2. Prüfung der Ausgleichsregelung
Darüber hinaus verstoßen die Auslegungen zum Anhang der VO 1370 gegen die im Small Business Act statuierten Grundsätze zum Schutz kleiner und mittlerer Unternehmen. In Deutschland weist der Bussektor verglichen mit dem vieler anderer Mitgliedstaaten sehr kleinteilige Strukturen auf. Die privaten deutschen Omnibusbetriebe verfügen im Durchschnitt über 34 Mitarbeiter und 17 Fahrzeuge.
Es ist daher von eklatanter Bedeutung, die vom Anhang der VO 1370 vorgegebenen Anforderungen an die Nachweistiefe zur Unternehmensgröße und Höhe der Ausgleichsleistung in Relation zu setzen. Anderenfalls würden kleine Unternehmen von dem mit der Anhangsabrechnung verbundenen bürokratischen Aufwand überfordert und dadurch im Wettbewerb benachteiligt.

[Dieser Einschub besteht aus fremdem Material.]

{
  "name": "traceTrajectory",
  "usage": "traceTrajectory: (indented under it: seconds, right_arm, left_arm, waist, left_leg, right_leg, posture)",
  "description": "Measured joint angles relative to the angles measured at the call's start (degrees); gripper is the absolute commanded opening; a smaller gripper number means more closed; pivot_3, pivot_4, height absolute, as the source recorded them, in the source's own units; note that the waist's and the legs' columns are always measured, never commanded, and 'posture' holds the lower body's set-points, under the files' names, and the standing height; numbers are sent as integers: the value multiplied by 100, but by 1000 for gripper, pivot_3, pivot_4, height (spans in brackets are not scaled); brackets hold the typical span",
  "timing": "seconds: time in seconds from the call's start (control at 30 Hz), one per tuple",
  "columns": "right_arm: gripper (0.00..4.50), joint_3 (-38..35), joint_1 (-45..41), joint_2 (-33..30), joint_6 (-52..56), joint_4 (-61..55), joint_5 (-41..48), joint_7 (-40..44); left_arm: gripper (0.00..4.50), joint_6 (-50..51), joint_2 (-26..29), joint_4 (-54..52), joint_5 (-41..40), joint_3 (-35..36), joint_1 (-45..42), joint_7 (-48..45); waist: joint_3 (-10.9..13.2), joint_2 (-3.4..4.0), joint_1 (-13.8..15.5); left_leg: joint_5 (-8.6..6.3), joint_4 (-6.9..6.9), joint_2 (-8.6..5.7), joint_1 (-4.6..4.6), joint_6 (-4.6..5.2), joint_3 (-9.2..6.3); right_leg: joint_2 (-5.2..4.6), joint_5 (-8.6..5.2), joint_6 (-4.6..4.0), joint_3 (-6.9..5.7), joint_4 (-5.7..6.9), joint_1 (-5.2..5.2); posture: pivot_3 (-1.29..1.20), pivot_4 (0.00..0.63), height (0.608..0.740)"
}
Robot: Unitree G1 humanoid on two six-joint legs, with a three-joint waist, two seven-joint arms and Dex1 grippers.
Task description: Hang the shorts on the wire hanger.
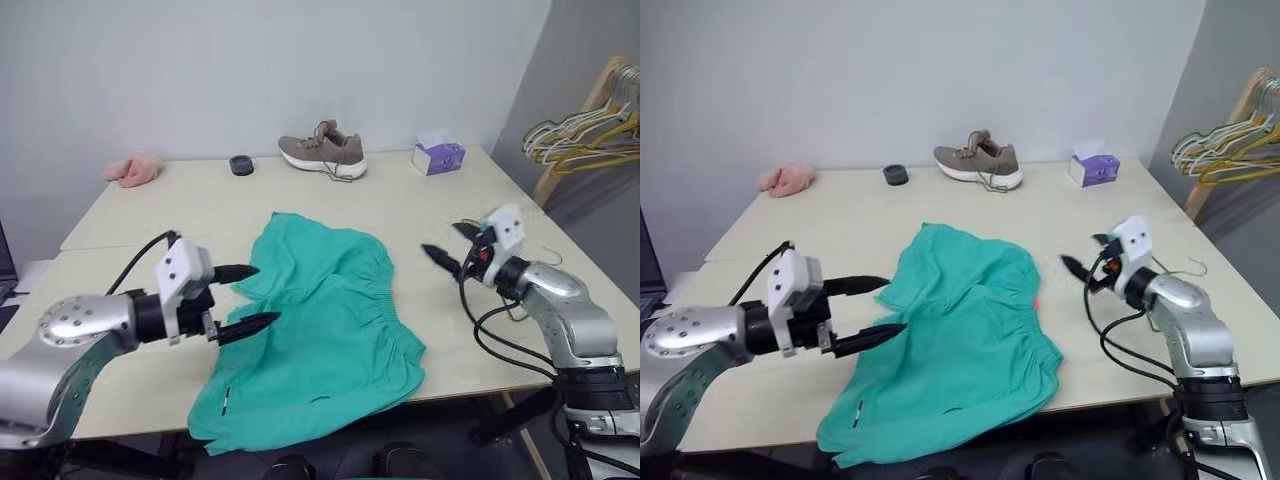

Insbesondere die Ausführungen, wonach der öffentliche Dienstleistungsauftrag mindestens jährliche Überprüfungen auf Überkompensation vorsehen soll, widersprechen früheren Einlassungen der Generaldirektion Wettbewerb (COMP), denen zufolge Ex-post-Überprüfungen alle vier oder fünf Jahre unter der Voraussetzung akzeptiert werden können, dass sie die wirtschaftliche Realität wiedergeben. Auch das Vorgehen einer Abrechnung nach Anhang pro Aufgabenträger war in diesem Zusammenhang von der DG COMP akzeptiert worden. In den Ausführungen unter „Art. 4 (1) und (2) sowie Anhang“ (S. 15) wird dagegen eine getrennte Rechnungslegung für jeden einzelnen öffentlichen Dienstleistungsauftrag gefordert. Dies kann in der Praxis u. U. zu einem völlig unangemessenen bürokratischen Aufwand führen. Diese Aussage ist daher ebenfalls zu streichen.
IV Fazit:
Die Leitlinien sind in keiner Weise geeignet, Rechtssicherheit zu schaffen. Sie weichen in wichtigen Punkten von der Intention und vom Inhalt der Verordnung ab. Daher fordern wir die EU-Kommission hiermit auf, diese Leitlinien zurückzunehmen. Der europäische Gesetzgeber hat für die VO 1370 eine Übergangszeit bis zum Jahr 2019 vorgesehen; erst wenn diese Übergangsfrist abgelaufen ist und sich dann Verwerfungen zeigen, ist für die EU-Kommission der Zeitpunkt zum Handeln gekommen.